Polls closed in the two states at 11:00 p.m. ET. 

In Washington, 89 pledged delegates are up for grabs, while in Idaho, 20 are at stake.

NBC News Exit Poll: Biden wins white, college-educated women

Before she dropped out of the race, Elizabeth Warren counted white women with a college degree among her core blocs of support. This group represents one-fifth of all Democratic primary voters to date but made up nearly twice that portion in Warren’s camp. A key question coming into today was where that support would go.

Biden appears to be the big winner among this group, going from 30 percent support among white, college-educated women in prior contests to 55 percent today, according to an NBC News Exit Poll.

Sanders also made gains with this group, but by a much smaller margin, going from 21 percent to 30 percent.

It’s worth noting that 1 in 4 white women with a college degree were supporting candidates other than Biden, Sanders and Warren in prior contests. It is likely that much of their support went to Biden after those other candidates ended their presidential campaigns.

Sanders won't speak Tuesday night

Sanders, who as of 10:30 p.m. ET had yet to win a single one of Tuesday's contests, does not plan on speaking Tuesday night, a senior aide to the Vermont senator told NBC News.

After canceling a rally in Cleveland due to the concerns over the coronavirus, Sanders flew back to Burlington, Vermont, earlier Tuesday night.

NBC News has projected Biden victories over Sanders in the Michigan, Missouri and Mississippi primaries.

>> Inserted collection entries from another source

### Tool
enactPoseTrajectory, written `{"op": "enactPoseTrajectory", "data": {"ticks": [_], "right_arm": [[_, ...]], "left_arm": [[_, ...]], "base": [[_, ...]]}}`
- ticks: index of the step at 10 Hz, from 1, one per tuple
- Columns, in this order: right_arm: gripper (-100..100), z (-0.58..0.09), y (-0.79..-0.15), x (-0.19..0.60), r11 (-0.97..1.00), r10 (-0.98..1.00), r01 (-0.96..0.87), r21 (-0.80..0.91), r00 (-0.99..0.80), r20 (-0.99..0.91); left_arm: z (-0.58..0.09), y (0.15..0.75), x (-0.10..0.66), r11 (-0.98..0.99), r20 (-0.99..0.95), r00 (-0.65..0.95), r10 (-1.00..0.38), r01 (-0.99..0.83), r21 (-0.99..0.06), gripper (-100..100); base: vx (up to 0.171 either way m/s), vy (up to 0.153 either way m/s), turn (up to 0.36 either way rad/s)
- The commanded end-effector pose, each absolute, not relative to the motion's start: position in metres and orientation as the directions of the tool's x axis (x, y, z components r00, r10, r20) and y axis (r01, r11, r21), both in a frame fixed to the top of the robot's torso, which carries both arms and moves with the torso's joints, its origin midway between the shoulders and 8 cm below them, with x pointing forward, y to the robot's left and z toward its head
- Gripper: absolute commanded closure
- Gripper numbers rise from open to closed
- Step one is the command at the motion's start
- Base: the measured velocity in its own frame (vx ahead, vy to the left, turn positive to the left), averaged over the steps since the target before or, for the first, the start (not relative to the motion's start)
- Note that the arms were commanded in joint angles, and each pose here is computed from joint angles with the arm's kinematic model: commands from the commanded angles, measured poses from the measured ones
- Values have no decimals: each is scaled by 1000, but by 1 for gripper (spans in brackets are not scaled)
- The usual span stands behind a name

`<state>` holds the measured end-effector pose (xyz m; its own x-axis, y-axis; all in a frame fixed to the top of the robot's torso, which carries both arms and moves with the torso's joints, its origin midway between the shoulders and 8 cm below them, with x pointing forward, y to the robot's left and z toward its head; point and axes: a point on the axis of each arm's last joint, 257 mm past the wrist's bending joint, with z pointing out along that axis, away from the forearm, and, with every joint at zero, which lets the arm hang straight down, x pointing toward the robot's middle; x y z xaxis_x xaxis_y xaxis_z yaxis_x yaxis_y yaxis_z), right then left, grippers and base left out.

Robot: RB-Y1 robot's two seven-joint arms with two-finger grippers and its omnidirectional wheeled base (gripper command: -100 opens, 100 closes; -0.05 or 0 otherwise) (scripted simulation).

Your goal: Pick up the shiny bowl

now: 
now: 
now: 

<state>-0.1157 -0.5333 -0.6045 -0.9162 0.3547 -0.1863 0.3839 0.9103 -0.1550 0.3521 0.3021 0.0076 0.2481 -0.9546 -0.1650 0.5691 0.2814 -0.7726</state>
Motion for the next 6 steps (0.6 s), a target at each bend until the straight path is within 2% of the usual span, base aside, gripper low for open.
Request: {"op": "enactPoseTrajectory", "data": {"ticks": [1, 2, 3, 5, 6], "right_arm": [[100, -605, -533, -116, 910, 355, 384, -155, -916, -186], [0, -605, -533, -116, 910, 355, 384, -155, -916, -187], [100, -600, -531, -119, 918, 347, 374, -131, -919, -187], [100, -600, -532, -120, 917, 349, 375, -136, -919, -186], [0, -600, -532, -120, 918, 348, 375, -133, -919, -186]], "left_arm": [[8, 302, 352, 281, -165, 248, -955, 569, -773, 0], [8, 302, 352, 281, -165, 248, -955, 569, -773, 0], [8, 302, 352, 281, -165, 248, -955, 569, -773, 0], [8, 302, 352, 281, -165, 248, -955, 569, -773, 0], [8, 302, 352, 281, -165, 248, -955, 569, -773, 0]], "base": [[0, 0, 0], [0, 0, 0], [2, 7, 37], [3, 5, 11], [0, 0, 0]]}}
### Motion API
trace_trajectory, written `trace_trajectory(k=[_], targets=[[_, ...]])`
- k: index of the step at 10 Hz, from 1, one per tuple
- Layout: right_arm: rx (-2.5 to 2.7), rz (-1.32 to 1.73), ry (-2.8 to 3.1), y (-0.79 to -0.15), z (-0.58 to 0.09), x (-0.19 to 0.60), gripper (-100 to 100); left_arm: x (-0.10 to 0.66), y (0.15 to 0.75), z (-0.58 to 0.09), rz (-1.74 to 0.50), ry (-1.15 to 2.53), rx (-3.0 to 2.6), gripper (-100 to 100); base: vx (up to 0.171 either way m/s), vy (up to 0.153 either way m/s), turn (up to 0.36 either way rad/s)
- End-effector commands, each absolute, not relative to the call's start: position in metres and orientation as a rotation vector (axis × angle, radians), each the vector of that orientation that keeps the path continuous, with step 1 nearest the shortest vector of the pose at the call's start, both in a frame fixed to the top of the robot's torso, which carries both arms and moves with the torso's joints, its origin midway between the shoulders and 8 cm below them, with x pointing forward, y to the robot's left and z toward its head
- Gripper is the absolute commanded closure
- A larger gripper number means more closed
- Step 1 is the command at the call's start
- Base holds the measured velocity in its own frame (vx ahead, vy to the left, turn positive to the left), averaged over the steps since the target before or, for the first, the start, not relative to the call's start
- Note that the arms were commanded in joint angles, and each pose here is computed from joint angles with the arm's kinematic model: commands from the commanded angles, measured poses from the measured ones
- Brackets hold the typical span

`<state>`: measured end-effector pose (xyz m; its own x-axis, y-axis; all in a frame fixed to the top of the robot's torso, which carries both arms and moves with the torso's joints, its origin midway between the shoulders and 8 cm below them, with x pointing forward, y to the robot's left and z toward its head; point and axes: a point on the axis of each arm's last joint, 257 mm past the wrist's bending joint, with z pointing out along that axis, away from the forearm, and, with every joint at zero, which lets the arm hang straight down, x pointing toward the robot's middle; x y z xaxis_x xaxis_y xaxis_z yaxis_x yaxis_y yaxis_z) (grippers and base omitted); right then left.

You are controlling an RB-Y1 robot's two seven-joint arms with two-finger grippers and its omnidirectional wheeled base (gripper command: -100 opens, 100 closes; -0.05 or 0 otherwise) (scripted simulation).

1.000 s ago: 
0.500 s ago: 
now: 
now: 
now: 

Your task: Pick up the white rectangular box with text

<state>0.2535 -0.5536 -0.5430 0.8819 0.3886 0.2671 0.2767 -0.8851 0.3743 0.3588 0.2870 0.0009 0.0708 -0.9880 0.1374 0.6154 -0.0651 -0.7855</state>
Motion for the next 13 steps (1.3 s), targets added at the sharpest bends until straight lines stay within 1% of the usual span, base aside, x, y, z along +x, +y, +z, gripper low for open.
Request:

North Dakota’s caucuses remain too early to call and polls in Washington state and Idaho close later in the evening.

NBC News Exit Poll: State voters were looking for different candidate qualities

According to the NBC News Exit Poll, Democratic primary voters in 2020 have value two candidate qualities — the ability to bring about needed change and the ability to unite the country — when deciding how to vote.

About one third each have looked for someone who can bring about change or for someone who can unite the country. The NBC News Exit Poll finds there is a difference of opinion across the four largest states voting today as to which quality mattered the most.

Voters in Michigan and Missouri were more likely than those in Mississippi and Washington to want a change agent.

The opposite was true for wanting a uniter. The 40 percent in Michigan who were looking to bring about change was close to the high mark set in Vermont (43 percent), while Washington’s 26 percent who want change is second lowest after Colorado (19 percent). 

On the other hand, the 41 percent in Washington who want to unite the country matches the prior high set in Colorado, while Michigan’s 28 percent result on this quality comes in under the prior low set by Vermont and South Carolina (29 percent each).